• **EXERCISE DESCRIPTION**
The required result is a line count: how many lines in this data hold the word "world". Give only that.

• **SOURCE DATA**
◇ ◇ ◇

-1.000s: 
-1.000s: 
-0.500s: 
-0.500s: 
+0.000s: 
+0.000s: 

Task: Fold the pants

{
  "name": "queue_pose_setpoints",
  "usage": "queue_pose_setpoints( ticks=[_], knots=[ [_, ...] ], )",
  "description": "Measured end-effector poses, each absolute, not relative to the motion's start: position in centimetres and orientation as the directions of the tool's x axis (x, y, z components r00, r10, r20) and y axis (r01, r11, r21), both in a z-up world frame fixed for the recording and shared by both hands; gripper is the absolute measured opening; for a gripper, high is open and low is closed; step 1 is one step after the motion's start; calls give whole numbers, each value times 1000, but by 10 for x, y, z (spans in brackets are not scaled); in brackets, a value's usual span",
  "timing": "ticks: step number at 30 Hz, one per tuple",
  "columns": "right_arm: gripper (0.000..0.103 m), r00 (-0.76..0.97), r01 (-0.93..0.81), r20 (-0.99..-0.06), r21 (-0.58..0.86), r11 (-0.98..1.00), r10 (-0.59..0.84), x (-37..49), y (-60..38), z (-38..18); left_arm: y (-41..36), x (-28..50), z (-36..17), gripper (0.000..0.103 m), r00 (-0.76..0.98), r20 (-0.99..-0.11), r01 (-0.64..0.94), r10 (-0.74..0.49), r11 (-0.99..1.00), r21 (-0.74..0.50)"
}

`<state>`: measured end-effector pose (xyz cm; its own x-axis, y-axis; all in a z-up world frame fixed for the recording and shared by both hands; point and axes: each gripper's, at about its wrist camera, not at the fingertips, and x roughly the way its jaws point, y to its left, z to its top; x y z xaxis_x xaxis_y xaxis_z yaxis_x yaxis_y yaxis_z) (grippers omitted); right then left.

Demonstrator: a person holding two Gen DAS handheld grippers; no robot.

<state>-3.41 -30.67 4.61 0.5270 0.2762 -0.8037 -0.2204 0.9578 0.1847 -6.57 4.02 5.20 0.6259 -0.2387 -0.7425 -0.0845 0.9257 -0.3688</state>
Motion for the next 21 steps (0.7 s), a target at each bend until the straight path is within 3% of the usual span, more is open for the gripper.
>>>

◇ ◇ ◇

• **ANSWER TO THE PROBLEM**
2